An annoying feature of cloudfront invalidations is that if you use /* as the invalidation path it only invalidates the root directory, not any sub directories. Also it’s rather frustrating that I have to invalidate the entire cache just to update a few files, particularly if it’s invalidating less frequently cached items. So I wrote a script to automate this.

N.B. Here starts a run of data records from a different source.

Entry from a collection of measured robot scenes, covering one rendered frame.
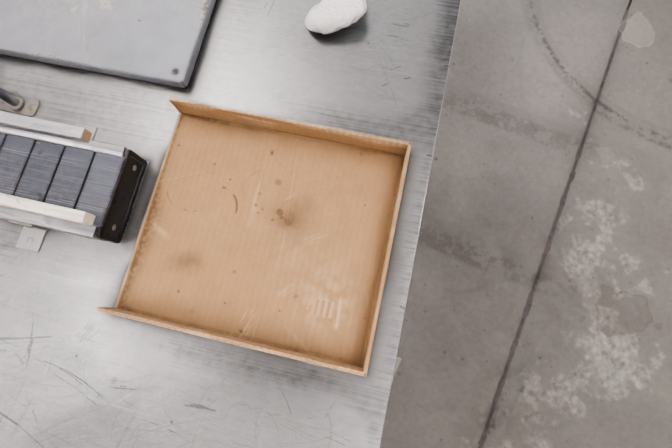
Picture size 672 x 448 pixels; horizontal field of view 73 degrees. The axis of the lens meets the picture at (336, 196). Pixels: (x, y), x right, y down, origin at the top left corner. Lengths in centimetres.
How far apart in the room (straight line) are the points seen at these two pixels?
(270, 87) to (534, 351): 110
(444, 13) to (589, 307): 106
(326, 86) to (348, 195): 15
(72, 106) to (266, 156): 28
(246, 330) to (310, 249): 12
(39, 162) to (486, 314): 116
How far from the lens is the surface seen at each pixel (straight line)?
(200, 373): 56
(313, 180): 55
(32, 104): 73
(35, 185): 63
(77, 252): 64
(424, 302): 137
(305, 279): 53
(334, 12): 63
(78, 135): 51
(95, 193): 58
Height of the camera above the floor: 136
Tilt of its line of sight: 75 degrees down
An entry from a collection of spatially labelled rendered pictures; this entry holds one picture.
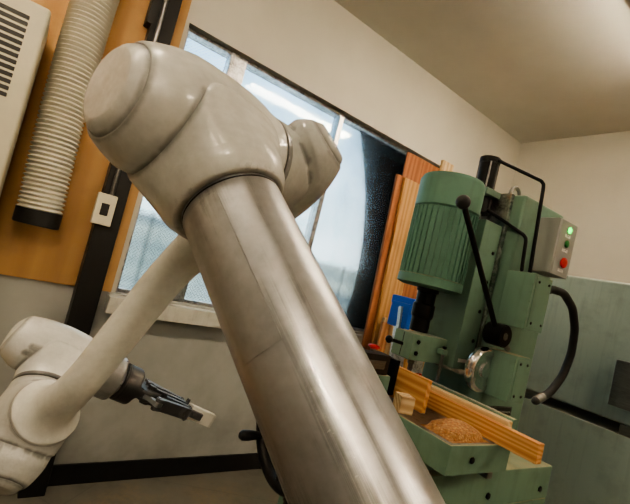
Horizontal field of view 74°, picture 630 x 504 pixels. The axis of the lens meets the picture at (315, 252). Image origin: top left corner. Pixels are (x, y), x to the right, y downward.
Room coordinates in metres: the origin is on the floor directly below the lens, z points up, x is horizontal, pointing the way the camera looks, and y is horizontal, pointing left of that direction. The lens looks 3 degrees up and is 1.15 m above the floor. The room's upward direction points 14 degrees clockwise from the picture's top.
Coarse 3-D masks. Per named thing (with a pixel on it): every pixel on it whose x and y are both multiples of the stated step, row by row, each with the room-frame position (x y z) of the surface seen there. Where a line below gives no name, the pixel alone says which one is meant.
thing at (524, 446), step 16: (432, 400) 1.06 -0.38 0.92; (448, 400) 1.02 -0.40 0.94; (448, 416) 1.01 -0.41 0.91; (464, 416) 0.98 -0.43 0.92; (480, 416) 0.95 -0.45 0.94; (480, 432) 0.94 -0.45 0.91; (496, 432) 0.91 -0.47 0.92; (512, 432) 0.88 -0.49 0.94; (512, 448) 0.88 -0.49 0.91; (528, 448) 0.85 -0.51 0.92
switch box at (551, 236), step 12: (540, 228) 1.20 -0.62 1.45; (552, 228) 1.17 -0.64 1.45; (564, 228) 1.17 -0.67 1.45; (576, 228) 1.20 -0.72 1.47; (540, 240) 1.19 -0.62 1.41; (552, 240) 1.17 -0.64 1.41; (564, 240) 1.17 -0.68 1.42; (540, 252) 1.19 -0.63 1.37; (552, 252) 1.16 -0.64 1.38; (564, 252) 1.18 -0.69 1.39; (540, 264) 1.18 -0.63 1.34; (552, 264) 1.16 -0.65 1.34; (552, 276) 1.22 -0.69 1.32; (564, 276) 1.20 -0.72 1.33
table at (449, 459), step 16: (400, 416) 0.94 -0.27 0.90; (416, 416) 0.96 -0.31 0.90; (432, 416) 1.00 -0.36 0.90; (416, 432) 0.89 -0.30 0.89; (432, 432) 0.87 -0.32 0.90; (416, 448) 0.88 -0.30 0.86; (432, 448) 0.85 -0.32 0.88; (448, 448) 0.82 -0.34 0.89; (464, 448) 0.84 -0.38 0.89; (480, 448) 0.87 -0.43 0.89; (496, 448) 0.90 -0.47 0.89; (432, 464) 0.85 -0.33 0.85; (448, 464) 0.82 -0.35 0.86; (464, 464) 0.85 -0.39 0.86; (480, 464) 0.88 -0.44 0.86; (496, 464) 0.91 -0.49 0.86
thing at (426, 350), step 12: (396, 336) 1.15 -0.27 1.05; (408, 336) 1.11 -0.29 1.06; (420, 336) 1.11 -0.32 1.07; (432, 336) 1.15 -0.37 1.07; (396, 348) 1.14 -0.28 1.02; (408, 348) 1.10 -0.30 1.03; (420, 348) 1.12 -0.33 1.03; (432, 348) 1.14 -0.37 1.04; (408, 360) 1.15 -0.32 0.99; (420, 360) 1.12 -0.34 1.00; (432, 360) 1.15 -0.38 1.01
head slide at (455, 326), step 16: (480, 224) 1.15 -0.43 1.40; (496, 224) 1.17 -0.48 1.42; (480, 240) 1.14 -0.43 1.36; (496, 240) 1.18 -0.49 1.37; (480, 256) 1.15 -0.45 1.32; (464, 288) 1.16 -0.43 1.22; (480, 288) 1.16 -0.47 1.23; (448, 304) 1.19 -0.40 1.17; (464, 304) 1.15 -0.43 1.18; (480, 304) 1.17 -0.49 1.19; (432, 320) 1.23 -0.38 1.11; (448, 320) 1.18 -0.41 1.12; (464, 320) 1.14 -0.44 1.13; (480, 320) 1.18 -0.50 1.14; (448, 336) 1.17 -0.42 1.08; (464, 336) 1.15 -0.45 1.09; (448, 352) 1.16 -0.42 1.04; (464, 352) 1.16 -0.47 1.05
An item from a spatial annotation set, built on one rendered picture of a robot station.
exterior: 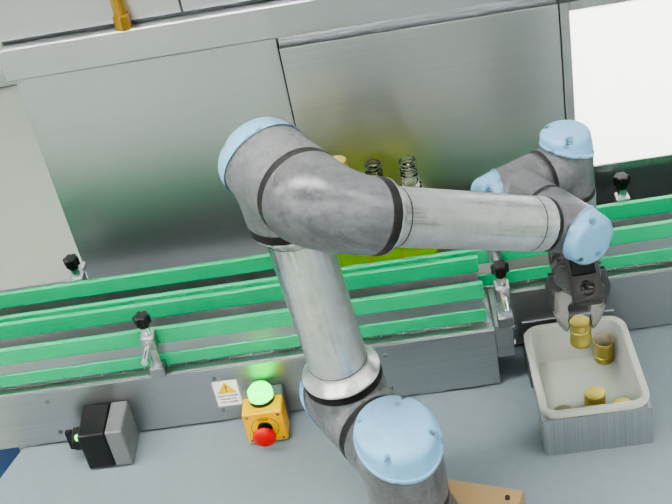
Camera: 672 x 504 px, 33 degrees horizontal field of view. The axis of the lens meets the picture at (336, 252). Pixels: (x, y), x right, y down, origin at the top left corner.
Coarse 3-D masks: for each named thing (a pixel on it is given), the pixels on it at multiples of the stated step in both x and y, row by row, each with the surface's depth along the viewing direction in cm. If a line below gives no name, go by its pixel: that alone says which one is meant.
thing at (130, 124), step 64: (0, 0) 190; (64, 0) 190; (128, 0) 190; (192, 0) 190; (256, 0) 191; (320, 0) 188; (384, 0) 188; (448, 0) 188; (512, 0) 191; (0, 64) 194; (64, 64) 194; (128, 64) 197; (192, 64) 197; (256, 64) 197; (64, 128) 204; (128, 128) 204; (192, 128) 204; (64, 192) 212; (128, 192) 212; (192, 192) 212; (640, 192) 213; (128, 256) 220; (192, 256) 221
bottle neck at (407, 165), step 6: (408, 156) 192; (402, 162) 192; (408, 162) 192; (414, 162) 190; (402, 168) 190; (408, 168) 190; (414, 168) 191; (402, 174) 191; (408, 174) 191; (414, 174) 191; (402, 180) 192; (408, 180) 192; (414, 180) 192; (408, 186) 192; (414, 186) 192
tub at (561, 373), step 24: (528, 336) 195; (552, 336) 197; (624, 336) 191; (528, 360) 191; (552, 360) 200; (576, 360) 199; (624, 360) 192; (552, 384) 195; (576, 384) 194; (600, 384) 193; (624, 384) 192; (552, 408) 190; (576, 408) 180; (600, 408) 179; (624, 408) 179
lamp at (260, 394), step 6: (252, 384) 196; (258, 384) 195; (264, 384) 195; (252, 390) 194; (258, 390) 194; (264, 390) 194; (270, 390) 195; (252, 396) 194; (258, 396) 194; (264, 396) 194; (270, 396) 195; (252, 402) 195; (258, 402) 194; (264, 402) 194; (270, 402) 195
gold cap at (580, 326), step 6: (576, 318) 184; (582, 318) 183; (588, 318) 183; (570, 324) 183; (576, 324) 182; (582, 324) 182; (588, 324) 182; (570, 330) 184; (576, 330) 182; (582, 330) 182; (588, 330) 182; (570, 336) 184; (576, 336) 183; (582, 336) 182; (588, 336) 183; (570, 342) 185; (576, 342) 184; (582, 342) 183; (588, 342) 184; (582, 348) 184
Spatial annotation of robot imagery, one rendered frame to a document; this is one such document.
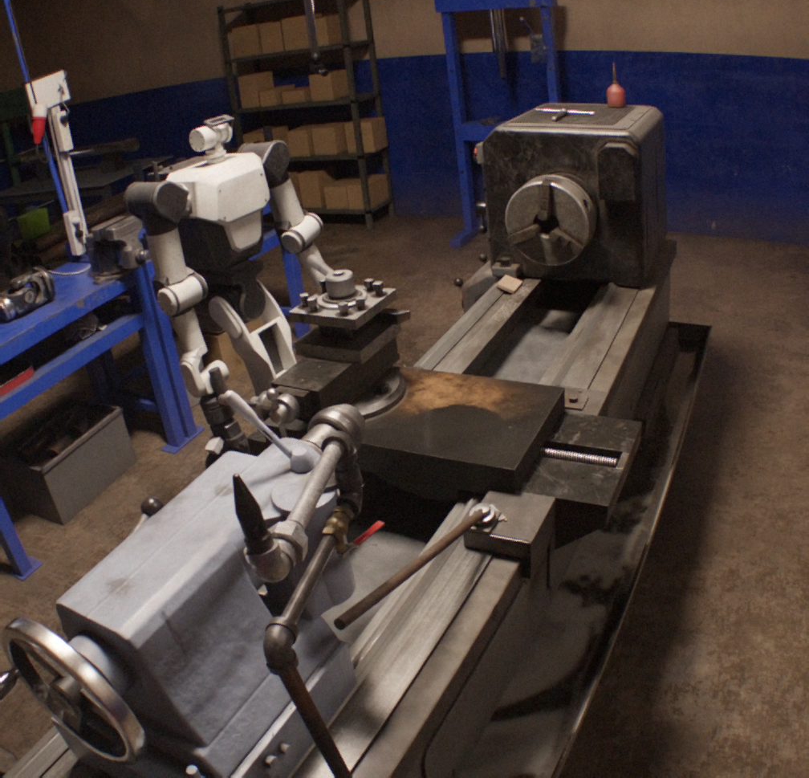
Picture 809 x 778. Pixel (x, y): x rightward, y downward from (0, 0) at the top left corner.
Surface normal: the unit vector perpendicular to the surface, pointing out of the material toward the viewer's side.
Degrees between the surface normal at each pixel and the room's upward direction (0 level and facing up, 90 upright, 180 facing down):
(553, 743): 0
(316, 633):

This assumes you are using Code Build to publish something to s3, if not then replace $CODEBUILD_BUILD_ID with your unique invalidation identifier.

#!/bin/bash
set -e
echo "Syncing current site to temp directory"
aws s3 sync $S3_PATH /tmp/site --delete
echo "Comparing for differences"
rsync -avnci --delete _site/ /tmp/site/ | grep '^>fc\|^*deleting' | awk '{print "/"$2}' > /tmp/diff
echo "/" >> /tmp/diff
lines=`cat /tmp/diff | wc -l | sed 's/^ *//g'`
echo "Building invalidation payload"
jq --raw-input --slurp 'sub("\n$";"") | split("\n")' /tmp/diff | jq '{"Paths": {"Quantity": '$lines', "Items": .}, "CallerReference": "'$CODEBUILD_BUILD_ID'"}' > /tmp/invalidation.json
echo "Syncing with S3"
aws s3 sync _site/ $S3_PATH --delete
echo "Creating cache invalidation"
AWS_PAGER="" aws cloudfront create-invalidation --distribution-id $DISTRIBUTION_ID --invalidation-batch file:///tmp/invalidation.json

This does the following:

  • Syncs your s3 bucket to a temp directory
  • Compares the differences between the final version and temp directory using rsync looking for files that exist in the s3 bucket but will need to be deleted or updated
  • Adds the root path to the list every time because I wasn’t bothered checking if index.html is in the list
  • Constructs the JSON required for cache invalidation, you can see this documented here
  • Syncs the local dir with S3
  • Sends Cloudfront the invalidation

If you are wondering why AWS_PAGER="" is there, for some reason I cannot understand create-invalidation requires user input after running unless you clear that variable, I picked that up here.